I believed that humans and people would do what was right in the end and not know terms as collateral damage or even put themselves in situations that they would have to think of collateral damage.
I am an adrenaline seeker I put myself in danger, human shield was never an option for me, but I still thought safety first.
I felt I was the canary in the coal mine, I have been called the Guinea Pig, hamster wheel, and lived life in a fish bowl or tortured in Guantanamo Bay.
I told people to save themselves because I didn’t want them to endure what I have.
Though I didn’t have much money and didn’t pay my for my family or friends loyalty I still showed them I loved them.
Even now I by my family groceries because I want them to eat healthy and my sister said my mom was having trouble buying groceries.
Normally I would outright say I love you and if I didn’t I defended you that is how you knew my loyalty.
If I was silent or added to the complaints then you knew, I wasn’t loyal.
Most of the time I may have given the middle finger if I thought you were accusing me of something I thought I was innocent of but my loyalty remained.
However I felt if you added to my torture you lost my respect and loyalty especially if you made others suffer even when they were civil or courteous to me.
I believe absolutely no one living or dead should go through what I have endured.
I always said the curse needs to end with me.
We all define loyalty by something different and special for ourselves.
After seeing SNL 50 I saw the loyalty and compassion of Lorne Michaels, I am sad to hear he might be leaving SNL, it will never be the same.
Just as democracy will never be the same without Biden.
I loved Biden and his policies.
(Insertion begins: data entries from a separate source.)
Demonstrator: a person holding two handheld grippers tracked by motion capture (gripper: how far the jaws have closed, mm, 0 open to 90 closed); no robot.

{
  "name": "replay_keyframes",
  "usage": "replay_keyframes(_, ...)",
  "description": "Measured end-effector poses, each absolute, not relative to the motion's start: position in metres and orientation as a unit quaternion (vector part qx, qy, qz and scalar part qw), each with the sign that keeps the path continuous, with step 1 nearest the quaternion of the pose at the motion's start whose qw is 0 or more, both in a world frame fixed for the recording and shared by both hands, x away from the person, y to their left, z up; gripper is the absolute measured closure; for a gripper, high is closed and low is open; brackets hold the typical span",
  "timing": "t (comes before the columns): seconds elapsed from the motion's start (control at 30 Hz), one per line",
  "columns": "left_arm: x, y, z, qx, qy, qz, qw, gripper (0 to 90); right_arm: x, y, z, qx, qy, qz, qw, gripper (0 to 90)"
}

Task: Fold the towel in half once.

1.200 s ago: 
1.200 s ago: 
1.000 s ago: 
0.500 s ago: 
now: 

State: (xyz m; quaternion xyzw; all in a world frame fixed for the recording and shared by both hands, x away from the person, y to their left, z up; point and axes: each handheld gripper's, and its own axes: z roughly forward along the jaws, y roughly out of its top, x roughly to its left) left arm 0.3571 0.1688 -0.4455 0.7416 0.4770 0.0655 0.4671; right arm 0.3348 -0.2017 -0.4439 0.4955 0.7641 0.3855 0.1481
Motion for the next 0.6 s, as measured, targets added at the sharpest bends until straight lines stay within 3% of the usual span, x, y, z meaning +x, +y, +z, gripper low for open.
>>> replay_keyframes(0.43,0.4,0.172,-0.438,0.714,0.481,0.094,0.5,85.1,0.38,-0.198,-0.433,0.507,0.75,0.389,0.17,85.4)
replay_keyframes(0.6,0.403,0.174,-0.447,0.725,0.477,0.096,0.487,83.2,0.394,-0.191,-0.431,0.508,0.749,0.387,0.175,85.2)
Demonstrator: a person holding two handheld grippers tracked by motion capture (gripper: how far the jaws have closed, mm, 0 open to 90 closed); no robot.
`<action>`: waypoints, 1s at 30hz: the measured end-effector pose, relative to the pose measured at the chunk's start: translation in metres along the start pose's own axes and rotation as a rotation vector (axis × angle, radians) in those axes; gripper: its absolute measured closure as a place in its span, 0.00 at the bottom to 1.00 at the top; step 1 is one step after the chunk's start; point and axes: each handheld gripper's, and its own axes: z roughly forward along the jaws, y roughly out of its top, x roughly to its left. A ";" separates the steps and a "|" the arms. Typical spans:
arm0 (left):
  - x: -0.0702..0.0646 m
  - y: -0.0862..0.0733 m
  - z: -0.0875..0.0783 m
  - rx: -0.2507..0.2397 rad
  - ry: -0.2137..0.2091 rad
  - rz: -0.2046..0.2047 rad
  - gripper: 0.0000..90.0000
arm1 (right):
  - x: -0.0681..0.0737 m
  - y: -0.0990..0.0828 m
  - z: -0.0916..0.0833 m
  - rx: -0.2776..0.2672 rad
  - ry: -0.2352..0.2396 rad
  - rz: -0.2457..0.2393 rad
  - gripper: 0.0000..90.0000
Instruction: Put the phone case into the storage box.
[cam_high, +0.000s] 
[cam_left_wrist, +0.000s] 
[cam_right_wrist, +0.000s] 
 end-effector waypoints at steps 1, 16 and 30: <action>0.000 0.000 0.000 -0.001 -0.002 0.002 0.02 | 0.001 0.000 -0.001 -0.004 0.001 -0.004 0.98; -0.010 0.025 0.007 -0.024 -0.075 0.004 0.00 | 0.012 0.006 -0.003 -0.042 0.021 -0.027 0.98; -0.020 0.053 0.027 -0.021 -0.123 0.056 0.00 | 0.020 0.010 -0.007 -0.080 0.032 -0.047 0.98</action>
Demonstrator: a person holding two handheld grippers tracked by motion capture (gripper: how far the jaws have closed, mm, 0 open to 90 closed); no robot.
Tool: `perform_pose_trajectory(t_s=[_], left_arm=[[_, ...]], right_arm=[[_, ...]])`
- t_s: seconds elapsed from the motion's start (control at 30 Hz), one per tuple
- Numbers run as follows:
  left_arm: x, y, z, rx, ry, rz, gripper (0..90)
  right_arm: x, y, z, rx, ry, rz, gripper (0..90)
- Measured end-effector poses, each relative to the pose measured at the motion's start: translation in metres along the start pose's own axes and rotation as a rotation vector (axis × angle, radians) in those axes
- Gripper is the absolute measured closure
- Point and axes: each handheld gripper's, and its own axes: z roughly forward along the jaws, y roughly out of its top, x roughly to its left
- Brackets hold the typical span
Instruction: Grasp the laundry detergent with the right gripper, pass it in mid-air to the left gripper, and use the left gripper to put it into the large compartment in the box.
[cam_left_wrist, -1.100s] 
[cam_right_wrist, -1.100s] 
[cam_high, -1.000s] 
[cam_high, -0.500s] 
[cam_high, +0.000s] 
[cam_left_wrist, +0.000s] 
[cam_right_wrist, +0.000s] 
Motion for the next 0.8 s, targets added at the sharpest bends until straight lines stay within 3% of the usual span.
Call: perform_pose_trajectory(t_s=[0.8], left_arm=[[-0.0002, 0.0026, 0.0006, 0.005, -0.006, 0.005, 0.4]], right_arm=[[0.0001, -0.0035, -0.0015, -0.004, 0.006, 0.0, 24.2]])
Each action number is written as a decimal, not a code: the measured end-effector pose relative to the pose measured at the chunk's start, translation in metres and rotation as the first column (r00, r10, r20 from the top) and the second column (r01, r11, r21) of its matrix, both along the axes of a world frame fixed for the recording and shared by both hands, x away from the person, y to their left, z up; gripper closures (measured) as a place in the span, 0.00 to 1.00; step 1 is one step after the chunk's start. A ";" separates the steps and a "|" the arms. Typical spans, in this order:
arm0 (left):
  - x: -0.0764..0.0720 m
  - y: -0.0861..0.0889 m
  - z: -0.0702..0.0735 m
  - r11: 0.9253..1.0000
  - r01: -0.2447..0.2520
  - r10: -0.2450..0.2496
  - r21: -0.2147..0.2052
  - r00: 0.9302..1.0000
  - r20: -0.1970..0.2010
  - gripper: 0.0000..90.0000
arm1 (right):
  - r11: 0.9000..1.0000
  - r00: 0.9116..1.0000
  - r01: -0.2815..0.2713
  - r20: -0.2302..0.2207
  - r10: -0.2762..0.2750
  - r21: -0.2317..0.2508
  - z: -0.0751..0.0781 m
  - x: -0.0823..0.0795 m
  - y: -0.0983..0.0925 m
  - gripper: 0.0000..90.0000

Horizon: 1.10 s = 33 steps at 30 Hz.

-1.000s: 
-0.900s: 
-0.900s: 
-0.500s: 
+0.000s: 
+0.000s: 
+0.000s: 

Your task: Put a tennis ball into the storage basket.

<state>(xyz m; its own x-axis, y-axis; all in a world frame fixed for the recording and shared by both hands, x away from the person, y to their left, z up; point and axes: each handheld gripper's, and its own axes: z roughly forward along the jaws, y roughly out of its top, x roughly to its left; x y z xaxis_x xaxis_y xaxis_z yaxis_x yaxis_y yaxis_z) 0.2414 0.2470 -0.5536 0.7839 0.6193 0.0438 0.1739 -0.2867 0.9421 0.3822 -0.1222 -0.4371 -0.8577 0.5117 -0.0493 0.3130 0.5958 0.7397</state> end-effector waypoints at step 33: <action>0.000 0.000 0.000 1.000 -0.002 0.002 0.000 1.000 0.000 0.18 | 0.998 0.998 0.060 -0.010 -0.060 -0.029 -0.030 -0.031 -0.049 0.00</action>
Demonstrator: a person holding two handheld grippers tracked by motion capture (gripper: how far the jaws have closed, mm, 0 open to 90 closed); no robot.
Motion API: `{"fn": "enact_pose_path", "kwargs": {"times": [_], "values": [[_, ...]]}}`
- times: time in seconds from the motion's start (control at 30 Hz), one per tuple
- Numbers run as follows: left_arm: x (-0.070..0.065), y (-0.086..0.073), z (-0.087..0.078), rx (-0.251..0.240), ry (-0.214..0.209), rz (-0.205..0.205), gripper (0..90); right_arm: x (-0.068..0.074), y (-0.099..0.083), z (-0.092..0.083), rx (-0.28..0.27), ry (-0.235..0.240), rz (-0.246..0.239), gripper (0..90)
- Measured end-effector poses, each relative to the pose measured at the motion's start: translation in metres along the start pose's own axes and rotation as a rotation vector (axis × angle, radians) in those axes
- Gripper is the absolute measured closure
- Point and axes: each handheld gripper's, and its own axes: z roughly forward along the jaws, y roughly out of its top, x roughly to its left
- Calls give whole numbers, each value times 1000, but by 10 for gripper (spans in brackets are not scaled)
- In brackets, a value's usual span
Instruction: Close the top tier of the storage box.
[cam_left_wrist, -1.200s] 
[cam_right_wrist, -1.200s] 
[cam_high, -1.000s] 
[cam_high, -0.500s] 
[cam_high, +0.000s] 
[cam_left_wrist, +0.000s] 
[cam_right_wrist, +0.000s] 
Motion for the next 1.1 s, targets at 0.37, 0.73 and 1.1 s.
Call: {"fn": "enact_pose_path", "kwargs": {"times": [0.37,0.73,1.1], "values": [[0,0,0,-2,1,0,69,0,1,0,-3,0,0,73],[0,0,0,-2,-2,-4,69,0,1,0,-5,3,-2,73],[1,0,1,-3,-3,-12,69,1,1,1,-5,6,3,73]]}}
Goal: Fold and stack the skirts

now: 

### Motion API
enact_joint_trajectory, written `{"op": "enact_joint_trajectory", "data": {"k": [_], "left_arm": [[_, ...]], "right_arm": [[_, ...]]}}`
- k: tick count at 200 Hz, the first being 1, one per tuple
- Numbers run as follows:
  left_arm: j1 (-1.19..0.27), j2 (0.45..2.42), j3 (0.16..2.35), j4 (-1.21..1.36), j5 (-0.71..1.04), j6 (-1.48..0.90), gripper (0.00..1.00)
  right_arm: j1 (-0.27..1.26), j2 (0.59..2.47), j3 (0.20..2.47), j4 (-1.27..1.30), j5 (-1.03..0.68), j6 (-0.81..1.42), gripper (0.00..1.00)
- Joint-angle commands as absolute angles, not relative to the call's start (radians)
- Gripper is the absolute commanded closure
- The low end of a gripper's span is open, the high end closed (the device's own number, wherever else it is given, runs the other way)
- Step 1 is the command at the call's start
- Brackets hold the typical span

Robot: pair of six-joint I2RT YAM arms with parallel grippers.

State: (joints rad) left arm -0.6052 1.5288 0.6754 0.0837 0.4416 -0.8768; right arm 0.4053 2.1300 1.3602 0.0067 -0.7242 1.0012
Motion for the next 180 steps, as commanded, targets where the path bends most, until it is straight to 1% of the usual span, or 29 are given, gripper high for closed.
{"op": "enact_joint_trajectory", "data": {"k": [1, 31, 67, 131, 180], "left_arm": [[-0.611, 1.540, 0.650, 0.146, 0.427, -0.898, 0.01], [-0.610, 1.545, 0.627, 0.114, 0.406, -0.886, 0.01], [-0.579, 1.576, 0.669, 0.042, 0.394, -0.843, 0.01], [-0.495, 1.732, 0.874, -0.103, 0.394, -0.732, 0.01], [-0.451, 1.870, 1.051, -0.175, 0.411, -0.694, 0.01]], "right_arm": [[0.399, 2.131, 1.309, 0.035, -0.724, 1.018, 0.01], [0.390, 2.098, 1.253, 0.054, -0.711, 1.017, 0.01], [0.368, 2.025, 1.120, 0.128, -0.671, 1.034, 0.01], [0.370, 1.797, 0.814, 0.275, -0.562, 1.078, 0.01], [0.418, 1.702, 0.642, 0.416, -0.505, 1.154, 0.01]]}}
You may not be liberal but I am and if you haven’t figured out how heartbroken I am that Trump won. You and I were never on the same page.
I will always be loyal to Liberal Democrats and am proud to call myself that everyday.
I miss the blue wave and hope you really read why I think the way I have and will.
I love you and thank you for all the love you have given me but I can’t and won’t support or help Trump.
Seriously Trump and I are oil and water and don’t mix.
However if asked under terms I understand and know I will come to the negotiating table, in person.
-Jennie Nawrocki
TRUMP IS A DICTATOR.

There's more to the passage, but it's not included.